Source records:
══════════════════════════════
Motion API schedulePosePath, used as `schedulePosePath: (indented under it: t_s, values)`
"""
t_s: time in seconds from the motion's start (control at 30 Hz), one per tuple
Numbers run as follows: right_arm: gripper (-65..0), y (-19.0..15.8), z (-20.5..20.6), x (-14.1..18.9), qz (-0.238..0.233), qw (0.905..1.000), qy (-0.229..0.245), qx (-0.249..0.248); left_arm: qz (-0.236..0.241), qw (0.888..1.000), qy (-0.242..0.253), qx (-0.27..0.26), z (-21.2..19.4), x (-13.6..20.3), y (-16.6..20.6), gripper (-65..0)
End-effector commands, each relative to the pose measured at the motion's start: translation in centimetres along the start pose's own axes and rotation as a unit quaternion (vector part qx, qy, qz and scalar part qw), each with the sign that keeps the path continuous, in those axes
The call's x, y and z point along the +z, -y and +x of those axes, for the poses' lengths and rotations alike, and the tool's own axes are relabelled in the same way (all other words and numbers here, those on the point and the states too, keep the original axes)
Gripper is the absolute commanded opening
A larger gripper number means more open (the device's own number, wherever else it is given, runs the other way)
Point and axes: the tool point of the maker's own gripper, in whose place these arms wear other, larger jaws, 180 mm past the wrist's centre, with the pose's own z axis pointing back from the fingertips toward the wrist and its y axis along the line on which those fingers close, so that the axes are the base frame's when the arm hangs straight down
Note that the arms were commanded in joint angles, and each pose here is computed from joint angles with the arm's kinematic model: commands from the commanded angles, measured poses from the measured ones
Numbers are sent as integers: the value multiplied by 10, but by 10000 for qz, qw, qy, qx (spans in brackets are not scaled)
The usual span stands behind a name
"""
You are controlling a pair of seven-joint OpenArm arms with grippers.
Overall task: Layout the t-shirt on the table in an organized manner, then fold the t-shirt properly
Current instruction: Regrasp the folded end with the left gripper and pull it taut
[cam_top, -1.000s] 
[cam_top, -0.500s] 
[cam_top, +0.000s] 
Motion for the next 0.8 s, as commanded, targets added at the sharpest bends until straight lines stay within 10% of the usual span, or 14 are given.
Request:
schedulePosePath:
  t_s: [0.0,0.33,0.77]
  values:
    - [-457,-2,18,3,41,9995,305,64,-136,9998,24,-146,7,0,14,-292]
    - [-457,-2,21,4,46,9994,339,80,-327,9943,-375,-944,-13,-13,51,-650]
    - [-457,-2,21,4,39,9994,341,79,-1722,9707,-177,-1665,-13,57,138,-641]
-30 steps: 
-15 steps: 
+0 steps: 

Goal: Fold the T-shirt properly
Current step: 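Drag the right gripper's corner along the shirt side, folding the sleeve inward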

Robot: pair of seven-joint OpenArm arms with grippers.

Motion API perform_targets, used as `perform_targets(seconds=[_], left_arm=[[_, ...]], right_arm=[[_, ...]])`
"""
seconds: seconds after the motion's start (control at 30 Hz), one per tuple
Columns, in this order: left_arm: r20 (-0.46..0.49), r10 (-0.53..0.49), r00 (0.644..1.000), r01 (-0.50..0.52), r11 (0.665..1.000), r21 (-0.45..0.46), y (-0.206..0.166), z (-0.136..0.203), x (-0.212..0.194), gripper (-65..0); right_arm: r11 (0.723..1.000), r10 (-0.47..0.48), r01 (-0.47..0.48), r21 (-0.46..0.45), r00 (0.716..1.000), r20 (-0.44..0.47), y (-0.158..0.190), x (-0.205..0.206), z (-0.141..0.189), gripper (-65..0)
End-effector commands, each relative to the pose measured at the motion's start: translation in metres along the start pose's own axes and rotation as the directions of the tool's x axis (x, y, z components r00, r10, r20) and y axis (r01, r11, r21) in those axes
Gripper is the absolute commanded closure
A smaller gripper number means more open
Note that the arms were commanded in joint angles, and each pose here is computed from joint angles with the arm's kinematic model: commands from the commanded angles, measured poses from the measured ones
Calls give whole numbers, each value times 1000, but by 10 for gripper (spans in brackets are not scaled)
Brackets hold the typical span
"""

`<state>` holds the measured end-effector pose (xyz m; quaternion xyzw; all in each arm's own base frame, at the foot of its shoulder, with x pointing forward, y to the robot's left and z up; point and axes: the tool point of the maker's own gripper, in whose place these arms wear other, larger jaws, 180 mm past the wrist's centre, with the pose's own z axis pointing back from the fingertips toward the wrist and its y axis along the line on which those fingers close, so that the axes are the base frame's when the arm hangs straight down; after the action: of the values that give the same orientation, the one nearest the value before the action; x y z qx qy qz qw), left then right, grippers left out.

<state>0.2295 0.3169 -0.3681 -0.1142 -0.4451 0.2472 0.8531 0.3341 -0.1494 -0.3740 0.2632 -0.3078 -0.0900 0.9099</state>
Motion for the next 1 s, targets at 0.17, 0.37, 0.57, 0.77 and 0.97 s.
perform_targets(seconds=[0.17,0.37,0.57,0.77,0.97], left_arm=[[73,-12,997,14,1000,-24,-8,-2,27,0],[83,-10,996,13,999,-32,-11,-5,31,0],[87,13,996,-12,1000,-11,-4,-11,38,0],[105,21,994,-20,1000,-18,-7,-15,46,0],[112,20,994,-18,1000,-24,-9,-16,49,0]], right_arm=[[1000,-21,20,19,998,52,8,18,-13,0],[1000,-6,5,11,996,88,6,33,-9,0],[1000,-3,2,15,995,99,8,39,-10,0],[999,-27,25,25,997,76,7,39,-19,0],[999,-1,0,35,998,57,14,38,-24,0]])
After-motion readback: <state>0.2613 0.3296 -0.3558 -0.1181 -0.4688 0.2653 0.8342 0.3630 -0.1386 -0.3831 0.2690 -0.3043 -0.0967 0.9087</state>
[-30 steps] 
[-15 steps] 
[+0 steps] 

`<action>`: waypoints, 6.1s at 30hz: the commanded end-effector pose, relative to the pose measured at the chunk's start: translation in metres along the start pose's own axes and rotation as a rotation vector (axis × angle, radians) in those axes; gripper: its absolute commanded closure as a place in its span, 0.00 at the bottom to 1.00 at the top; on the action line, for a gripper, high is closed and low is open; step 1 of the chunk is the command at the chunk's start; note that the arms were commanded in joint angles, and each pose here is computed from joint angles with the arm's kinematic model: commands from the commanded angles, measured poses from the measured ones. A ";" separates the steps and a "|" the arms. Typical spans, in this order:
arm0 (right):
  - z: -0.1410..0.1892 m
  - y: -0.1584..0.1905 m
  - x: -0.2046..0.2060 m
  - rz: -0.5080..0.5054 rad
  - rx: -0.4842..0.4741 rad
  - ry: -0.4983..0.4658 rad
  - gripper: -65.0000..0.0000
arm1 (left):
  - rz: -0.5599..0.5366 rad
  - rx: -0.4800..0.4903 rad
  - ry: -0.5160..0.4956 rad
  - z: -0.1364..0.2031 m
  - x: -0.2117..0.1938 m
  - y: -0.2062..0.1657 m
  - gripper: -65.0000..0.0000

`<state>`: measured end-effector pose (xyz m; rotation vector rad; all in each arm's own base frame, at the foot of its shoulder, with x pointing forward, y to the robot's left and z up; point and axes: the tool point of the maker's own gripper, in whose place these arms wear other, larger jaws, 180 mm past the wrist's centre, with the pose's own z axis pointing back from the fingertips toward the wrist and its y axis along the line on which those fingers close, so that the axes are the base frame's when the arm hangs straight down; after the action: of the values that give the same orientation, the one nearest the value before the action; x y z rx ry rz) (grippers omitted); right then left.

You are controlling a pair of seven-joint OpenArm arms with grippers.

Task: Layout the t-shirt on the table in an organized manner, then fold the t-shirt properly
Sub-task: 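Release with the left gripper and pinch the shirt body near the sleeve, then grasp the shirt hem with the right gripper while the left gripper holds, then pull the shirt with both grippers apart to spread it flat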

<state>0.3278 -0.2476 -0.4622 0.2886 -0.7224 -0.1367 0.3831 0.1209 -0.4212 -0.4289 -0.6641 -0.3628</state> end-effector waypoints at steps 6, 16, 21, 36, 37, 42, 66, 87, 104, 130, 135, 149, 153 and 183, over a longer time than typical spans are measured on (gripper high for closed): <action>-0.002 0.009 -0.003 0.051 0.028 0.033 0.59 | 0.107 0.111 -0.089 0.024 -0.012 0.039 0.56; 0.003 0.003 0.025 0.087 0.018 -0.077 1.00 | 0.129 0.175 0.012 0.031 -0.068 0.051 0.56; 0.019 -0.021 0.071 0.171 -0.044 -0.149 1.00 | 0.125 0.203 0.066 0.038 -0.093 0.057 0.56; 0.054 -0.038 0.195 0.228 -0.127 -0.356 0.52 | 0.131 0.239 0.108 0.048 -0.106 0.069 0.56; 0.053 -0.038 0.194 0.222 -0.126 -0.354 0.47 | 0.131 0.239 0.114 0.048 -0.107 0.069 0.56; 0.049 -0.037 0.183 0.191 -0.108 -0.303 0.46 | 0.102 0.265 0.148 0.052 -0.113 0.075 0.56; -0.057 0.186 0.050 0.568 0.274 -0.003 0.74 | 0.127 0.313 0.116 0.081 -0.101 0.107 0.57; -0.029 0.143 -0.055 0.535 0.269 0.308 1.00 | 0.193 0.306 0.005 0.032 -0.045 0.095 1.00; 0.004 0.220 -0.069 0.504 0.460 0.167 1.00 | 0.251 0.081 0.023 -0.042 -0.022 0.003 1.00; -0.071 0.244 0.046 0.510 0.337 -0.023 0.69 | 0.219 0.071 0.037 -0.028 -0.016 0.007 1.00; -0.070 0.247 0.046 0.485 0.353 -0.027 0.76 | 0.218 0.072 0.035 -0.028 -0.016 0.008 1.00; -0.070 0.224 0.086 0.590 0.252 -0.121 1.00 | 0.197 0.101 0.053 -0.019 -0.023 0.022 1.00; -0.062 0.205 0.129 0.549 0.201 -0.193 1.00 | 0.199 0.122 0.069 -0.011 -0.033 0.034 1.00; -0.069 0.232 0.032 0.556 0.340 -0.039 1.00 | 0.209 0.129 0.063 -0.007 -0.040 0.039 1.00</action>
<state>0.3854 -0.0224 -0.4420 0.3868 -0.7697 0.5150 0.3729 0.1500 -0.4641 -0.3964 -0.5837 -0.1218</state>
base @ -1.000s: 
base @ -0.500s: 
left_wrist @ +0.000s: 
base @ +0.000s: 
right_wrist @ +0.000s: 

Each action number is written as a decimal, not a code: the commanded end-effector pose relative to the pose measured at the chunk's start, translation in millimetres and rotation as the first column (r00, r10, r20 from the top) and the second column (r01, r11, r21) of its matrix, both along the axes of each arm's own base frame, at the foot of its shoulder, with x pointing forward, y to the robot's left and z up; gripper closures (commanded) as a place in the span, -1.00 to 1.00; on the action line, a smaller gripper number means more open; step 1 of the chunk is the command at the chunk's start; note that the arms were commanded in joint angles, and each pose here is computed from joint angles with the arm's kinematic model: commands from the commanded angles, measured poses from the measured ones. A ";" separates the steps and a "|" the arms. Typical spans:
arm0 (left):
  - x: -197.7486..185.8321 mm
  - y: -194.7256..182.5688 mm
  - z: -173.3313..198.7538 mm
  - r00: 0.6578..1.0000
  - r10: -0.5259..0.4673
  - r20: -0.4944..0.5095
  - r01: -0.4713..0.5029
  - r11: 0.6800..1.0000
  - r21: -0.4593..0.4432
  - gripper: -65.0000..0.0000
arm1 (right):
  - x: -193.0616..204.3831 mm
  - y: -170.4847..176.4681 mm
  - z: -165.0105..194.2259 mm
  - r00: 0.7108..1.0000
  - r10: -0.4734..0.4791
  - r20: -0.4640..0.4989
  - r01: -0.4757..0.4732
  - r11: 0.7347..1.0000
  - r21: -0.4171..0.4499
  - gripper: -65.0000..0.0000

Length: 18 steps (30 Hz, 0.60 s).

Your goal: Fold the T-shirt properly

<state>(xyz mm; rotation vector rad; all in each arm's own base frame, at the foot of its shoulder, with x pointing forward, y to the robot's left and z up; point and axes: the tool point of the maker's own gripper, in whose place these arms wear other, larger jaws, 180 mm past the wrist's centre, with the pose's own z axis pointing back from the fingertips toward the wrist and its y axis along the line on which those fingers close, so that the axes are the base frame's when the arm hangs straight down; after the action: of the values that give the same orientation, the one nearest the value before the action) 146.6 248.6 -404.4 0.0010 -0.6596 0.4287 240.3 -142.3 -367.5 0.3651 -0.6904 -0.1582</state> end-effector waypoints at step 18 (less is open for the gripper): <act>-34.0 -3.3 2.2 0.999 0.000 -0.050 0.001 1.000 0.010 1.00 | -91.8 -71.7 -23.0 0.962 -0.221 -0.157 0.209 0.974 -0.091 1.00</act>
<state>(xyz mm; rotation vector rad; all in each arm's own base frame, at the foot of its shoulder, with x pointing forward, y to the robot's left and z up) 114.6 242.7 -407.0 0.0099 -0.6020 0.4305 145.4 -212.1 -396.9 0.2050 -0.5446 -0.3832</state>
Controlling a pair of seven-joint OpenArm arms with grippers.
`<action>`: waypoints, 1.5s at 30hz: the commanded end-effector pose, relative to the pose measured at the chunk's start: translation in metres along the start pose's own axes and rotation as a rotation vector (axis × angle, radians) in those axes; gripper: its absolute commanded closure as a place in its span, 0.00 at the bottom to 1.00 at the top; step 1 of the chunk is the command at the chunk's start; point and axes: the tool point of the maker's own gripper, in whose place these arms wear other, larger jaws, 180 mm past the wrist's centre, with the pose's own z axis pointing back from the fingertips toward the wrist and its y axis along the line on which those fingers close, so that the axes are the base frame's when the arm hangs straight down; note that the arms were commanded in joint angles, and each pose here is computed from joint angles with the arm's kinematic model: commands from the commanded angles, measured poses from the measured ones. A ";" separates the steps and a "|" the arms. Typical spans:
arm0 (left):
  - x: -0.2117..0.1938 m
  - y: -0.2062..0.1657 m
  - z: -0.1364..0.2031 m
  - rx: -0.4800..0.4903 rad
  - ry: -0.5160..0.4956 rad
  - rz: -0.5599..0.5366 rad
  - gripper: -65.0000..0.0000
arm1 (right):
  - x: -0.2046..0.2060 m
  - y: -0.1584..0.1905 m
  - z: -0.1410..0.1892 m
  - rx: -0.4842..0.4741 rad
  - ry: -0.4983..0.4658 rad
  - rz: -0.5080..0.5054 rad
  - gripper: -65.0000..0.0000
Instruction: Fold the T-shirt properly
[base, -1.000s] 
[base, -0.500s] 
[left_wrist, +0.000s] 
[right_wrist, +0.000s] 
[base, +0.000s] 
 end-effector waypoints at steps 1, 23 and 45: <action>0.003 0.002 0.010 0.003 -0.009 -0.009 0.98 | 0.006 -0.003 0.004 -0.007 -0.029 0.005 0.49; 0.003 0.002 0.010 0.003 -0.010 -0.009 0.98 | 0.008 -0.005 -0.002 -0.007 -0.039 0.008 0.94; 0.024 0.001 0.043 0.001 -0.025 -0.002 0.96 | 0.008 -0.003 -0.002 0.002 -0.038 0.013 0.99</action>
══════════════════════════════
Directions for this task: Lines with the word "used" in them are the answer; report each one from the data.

Output:
Motion API schedulePosePath, used as `schedulePosePath: (indented under it: t_s, values)`
Motion API perform_targets, used as `perform_targets(seconds=[_], left_arm=[[_, ...]], right_arm=[[_, ...]])`

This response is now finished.